**DATASET EXTRACT**:
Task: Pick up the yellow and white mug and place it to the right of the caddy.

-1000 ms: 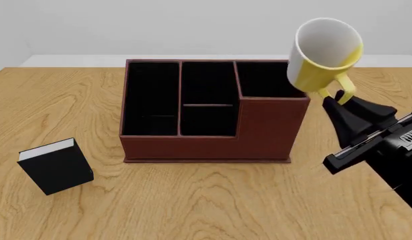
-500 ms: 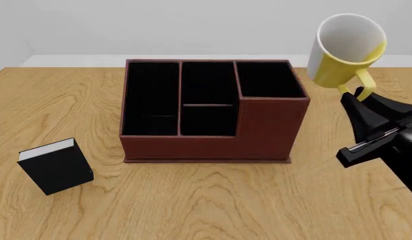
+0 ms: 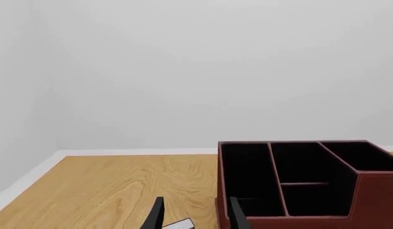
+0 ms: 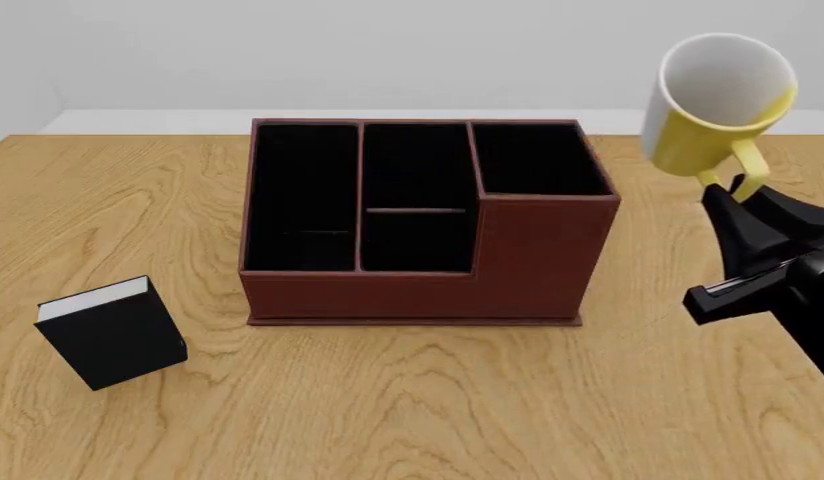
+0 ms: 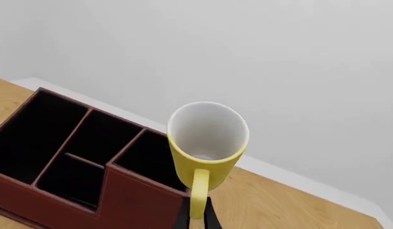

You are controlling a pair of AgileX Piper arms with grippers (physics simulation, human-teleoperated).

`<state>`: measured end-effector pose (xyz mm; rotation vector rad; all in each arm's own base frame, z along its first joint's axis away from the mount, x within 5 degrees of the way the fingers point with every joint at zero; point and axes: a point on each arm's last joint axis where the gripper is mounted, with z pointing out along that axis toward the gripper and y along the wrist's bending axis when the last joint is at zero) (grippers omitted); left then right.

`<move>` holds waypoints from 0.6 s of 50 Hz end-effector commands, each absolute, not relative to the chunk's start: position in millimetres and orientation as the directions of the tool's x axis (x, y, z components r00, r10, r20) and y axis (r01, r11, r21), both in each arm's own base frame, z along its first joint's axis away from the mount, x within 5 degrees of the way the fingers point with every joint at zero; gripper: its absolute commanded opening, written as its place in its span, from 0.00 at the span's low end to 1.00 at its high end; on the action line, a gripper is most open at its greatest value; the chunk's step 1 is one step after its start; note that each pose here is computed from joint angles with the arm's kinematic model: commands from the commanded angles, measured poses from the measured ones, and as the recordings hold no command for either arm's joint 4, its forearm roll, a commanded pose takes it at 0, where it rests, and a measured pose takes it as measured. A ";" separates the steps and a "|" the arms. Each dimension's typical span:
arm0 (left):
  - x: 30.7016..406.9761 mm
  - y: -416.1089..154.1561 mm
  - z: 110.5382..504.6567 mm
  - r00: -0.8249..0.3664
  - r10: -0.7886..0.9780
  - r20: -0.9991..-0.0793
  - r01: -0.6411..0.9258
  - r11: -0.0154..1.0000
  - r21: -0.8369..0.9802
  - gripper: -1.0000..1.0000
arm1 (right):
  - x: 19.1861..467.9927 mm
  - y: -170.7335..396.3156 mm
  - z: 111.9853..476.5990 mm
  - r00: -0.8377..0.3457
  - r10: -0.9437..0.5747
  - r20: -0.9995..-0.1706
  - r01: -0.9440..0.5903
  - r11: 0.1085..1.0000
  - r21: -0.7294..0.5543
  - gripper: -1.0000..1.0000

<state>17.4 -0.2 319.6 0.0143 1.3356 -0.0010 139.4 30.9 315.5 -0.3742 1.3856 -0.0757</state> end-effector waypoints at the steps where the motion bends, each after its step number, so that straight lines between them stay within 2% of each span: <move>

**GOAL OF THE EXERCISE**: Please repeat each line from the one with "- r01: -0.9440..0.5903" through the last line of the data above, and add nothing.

**PROBLEM SOLUTION**:
  - r01: -0.9440..0.5903
  - r11: 0.1085..1.0000
  - r21: -0.7294..0.5543
  - gripper: -1.0000..1.0000

<state>17.4 -0.2 319.6 0.0143 1.3356 -0.0010 139.4 30.9 315.5 -0.3742 1.3856 -0.0757</state> end-effector waypoints at the steps where the motion bends, each after its step number, so that straight lines between them stay within 2% of each span: <move>

Nothing else belongs in the output.